Reputation: 953
Hi I am trying to use unicodedata
in python 3.7 on Linux but unfortunately it fails. Any help is highly appreciated.
I was looking on the net for the same issue but I couldn't find any hint which points me on the right direction.
My problem: I make use of unicodedata.name(string)
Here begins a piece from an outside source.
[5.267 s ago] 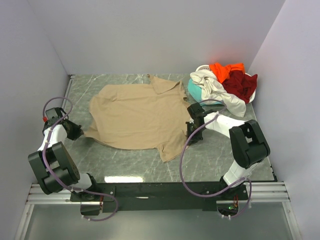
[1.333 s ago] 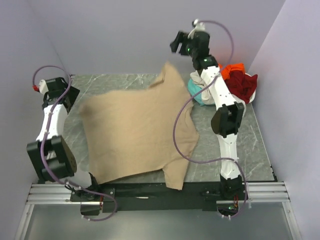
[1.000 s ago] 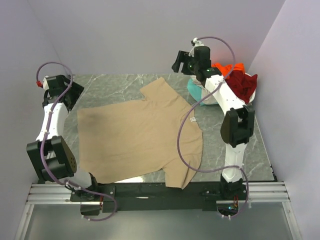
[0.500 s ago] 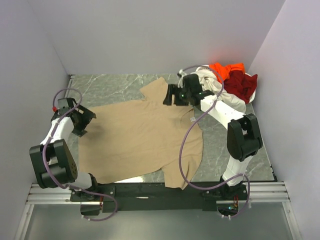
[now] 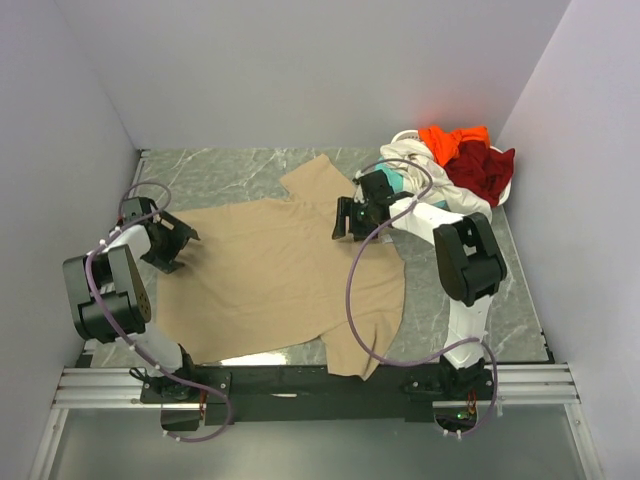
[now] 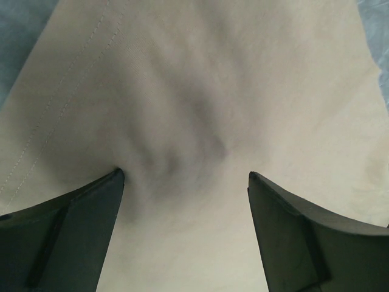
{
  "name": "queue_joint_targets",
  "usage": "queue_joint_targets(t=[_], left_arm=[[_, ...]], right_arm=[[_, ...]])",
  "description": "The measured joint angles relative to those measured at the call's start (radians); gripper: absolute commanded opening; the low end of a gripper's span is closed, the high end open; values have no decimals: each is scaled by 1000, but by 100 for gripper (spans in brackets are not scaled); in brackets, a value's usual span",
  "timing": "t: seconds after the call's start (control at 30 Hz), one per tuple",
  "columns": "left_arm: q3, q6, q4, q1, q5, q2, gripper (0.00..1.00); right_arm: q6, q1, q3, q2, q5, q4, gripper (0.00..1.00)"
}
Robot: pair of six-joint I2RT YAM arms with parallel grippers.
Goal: Fold and stack the t-shirts
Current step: Flatten the tshirt out
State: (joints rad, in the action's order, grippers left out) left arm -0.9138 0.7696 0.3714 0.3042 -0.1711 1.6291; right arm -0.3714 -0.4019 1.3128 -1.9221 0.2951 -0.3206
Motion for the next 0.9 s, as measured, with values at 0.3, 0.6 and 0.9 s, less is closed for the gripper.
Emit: queue_joint_targets(t=[0.3, 0.6, 0.9], left_arm=[[-113, -23, -12, 0, -27, 106, 89], [-296, -38, -2, -4, -31, 253, 89], [-595, -73, 55, -66, -7, 453, 89]], right_arm=[[-29, 31, 92, -105, -22, -60, 75], [-32, 58, 317, -244, -16, -163, 75], [-25, 93, 601, -405, -26, -284, 75]])
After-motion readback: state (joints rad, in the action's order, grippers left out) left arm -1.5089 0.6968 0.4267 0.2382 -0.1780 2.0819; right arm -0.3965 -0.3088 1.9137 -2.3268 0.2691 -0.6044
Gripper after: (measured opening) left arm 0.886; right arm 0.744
and there I get an error TypeError: name() argument 1 must be a unicode character, not str
.
Mininal working example
#!/usr/bin/env python3
import re
import emoji
import unicodedata
def replace_emoji(document):
emoji_all = emoji.EMOJI_ALIAS_UNICODE.items()
emoji_items = []
emoji_pattern = re.compile(u'|'.join(
re.escape(u[1]) for u in emoji_all), flags=re.UNICODE)
emoji_items = re.findall(emoji_pattern, document)
for item in emoji_items:
unicodes = []
unicode_values = []
for char in range(len(item)):
if not len(item) > 1:
unicodes.append(r'{:x}'.format(ord(item[char])).upper())
unicode_values.append([hex(ord(x)) for x in item[char]][0])
char_length = len(unicode_values)
chars = [chr(int(u, 16)) for u in unicode_values]
if char_length == 2:
print(chars)
value = u'\\U{:x}\\U{:x}'.format(
ord(chars[0]), ord(chars[1])).upper()
unicodedata.name(value)
return document
My test run
print(replace_emoji(u'🇯🇵🇰🇰🇷🇷🇩🇪🇨🇨🇳🇺🇺🇸🇫🇫🇷🇷🇪🇸🇸🇮🇹🇹🇷🇺🇬🇬🇧'))
Upvotes: 0
Views: 4430
Reputation: 691
I believe you can treat all emoji chars as normal characters in python 3.
Can't test the code atm, but I think this should do it.
import emoji
import unicodedata
def replace_emojis(document):
emoji_chars = emoji.EMOJI_ALIAS_UNICODE.values()
def _emoji(char):
if char in emoji_chars:
return unicodedata.name(char)
return ''.join(_emoji(char) or char for char in document)
Upvotes: 2